Buddhist teachers such as Thich Nhat Hanh suggest that the way to wake up from our illusions is to practice mindfulness. To observe the Universe directly, with quiet minds. Receptive, like how an artist watches the world carefully, drinking in the beauty, seeing the interdependent details and seeds of potential that exist within and all around us.
The Potential for Destruction
Our species is extremely intelligent, loyal and innovative. With our technological knowledge, military powers and willingness to obey authority modern humans have conquered the world. But when not balanced by wisdom and love our powers of creativity, technology and imagination become predatory and destructive.
Most people in modern societies are lured and hypnotized by the spells of our cultural illusions and beliefs. Civilization’s leaders are those who excel at the art of mass marketing and propaganda, who are best able to sell deceptions and false promises. The illusion does not need to be true to gain power, leaders and those in positions of influence just need to sell it well, to appear confident of their lies, hide the truth and have enough people believe them.
Think of the Roman empire, the slave trade, Hitler, Monsanto, the Iraq War, Islamic State and the Wolves of Wall Street. Drunk on power, predatory human intelligence has been creating problems and instability since the dawn of human civilization, because our leaders always sought more wealth and power for themselves, not for the benefit of others.

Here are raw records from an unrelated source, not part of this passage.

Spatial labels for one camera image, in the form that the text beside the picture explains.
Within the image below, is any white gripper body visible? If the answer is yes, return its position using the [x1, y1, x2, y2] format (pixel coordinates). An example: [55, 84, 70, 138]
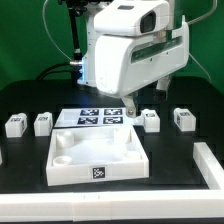
[94, 0, 189, 98]

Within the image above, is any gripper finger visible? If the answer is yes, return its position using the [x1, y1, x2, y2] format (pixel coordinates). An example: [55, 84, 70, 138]
[156, 75, 172, 91]
[122, 95, 136, 116]

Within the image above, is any white square tabletop tray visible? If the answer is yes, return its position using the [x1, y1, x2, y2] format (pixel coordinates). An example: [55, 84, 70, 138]
[46, 125, 149, 186]

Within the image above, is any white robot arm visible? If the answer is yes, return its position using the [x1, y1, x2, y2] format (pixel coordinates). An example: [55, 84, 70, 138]
[78, 0, 189, 117]

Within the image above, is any white L-shaped obstacle fence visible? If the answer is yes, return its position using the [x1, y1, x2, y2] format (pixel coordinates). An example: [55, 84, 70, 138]
[0, 142, 224, 222]

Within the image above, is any white marker base plate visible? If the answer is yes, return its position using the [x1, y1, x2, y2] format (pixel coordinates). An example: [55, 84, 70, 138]
[55, 107, 143, 128]

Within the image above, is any black cable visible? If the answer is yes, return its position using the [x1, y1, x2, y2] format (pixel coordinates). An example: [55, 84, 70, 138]
[35, 63, 81, 81]

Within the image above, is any white cable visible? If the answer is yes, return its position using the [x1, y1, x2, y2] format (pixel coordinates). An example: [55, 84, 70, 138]
[41, 0, 73, 62]

Skillful at the Art of Deception, most corporations and governments spin their narratives and promises based on false or misleading visions of reality, ignoring those who speak out (about how things are going wrong and harming others), and so the outcomes never match the dream that was promised, even those that began with good intentions.

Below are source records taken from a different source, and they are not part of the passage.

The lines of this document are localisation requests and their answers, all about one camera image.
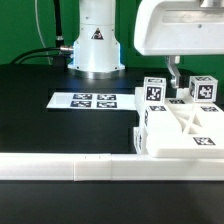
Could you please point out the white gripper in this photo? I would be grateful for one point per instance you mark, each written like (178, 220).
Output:
(179, 27)

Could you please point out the white chair back frame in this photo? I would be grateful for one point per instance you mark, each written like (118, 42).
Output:
(180, 128)

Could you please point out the white marker base sheet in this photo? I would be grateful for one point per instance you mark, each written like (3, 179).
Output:
(92, 101)

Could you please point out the white U-shaped fence frame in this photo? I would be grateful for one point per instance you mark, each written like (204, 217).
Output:
(106, 167)

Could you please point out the white tagged cube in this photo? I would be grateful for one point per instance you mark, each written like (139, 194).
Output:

Fortunately, there is another way…
Compare this mass manufacturing of illusions to how Buddha came to his conclusions. For many years, he observed his own mind, carefully. He took very little action, and did not speak of what he observed until after many years of careful observation.

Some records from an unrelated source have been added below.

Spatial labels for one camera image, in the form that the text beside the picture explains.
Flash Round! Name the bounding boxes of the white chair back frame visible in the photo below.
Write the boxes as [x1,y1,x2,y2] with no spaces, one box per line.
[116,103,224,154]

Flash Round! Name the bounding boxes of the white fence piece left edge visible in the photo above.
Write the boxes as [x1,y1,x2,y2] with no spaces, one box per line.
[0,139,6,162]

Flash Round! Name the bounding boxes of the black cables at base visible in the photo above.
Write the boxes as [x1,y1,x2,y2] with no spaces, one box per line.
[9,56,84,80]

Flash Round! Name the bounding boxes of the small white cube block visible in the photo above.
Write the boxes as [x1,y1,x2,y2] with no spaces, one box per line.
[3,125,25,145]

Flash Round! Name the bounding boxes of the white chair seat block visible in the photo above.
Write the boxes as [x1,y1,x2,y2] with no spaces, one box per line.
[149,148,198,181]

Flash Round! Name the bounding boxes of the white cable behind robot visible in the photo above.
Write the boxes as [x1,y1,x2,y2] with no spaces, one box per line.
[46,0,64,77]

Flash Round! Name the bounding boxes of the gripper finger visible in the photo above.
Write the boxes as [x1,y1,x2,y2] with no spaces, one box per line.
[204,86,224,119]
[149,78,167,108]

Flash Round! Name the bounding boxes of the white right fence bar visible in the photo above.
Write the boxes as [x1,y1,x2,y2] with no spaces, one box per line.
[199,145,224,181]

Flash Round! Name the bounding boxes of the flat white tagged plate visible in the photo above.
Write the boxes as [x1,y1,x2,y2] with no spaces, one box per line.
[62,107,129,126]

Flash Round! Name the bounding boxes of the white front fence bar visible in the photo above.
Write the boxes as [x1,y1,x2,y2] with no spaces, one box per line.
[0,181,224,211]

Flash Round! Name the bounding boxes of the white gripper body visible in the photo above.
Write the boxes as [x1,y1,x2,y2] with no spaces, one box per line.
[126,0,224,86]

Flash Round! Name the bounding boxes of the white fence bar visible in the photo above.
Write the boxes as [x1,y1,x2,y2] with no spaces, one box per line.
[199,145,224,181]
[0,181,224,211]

Then he shared with others and said don’t believe what I tell you, try it yourself first. And you too must observe your own mind and the world around you carefully.
The mindfulness and wisdom taught by the Buddha is very similar to the way of careful long-term scientific research, also essential to the art of the best healers and teachers. Mindful observation is how Maria Montessori developed her theories of education, how Einstein came to his understandings of physics, how the Wright brothers built their plane.
How Mindfulness Can Help You
Wisdom does not arise from belief, or knowledge alone, its about observing the patterns of both our minds and the world, learning to apply our knowledge skillfully, watching the consequences of our thoughts, experiments and actions, listening to feedback from others. It’s a long-term process of maturity, that takes mindfulness, concentration, compassion, practice, application and patient observation.
Creative mindfulness is the process that allows successful artisans, carpenters, gardeners, cooks, engineers, dancers, and violinists to develop their skills and hone their craft. To be less in our heads and more in the moment, receptive to environmental feedback.
This is how caring parents interact with their children, how teams of athletes and musicians synchronize their actions and play together successfully. Creative ideas alone are not enough, wisdom and success requires that we care about and are mindful of reality, of current situations and local circumstances.
It’s about seeing each of our lives as works of art, open to the input of the world, moving in harmony with our true nature and in creative collaboration with others. We then wake up from the manufactured dreams of our cultures, becoming more grounded in the present moment, more fully aware of the miracle that our lives are, all of us here together on this beautiful planet.
Mr. Chase, I enjoyed this article very much. Eckhart Tolle speaks often about observing the patterns of our mind – and relays that the observer is the true self. I think we’ve forgotten that, and must remind ourselves often. You’ve very succinctly put that action into words here. Your passion and truth shine through each sentence. A lovely message, sir. Thank you for sharing.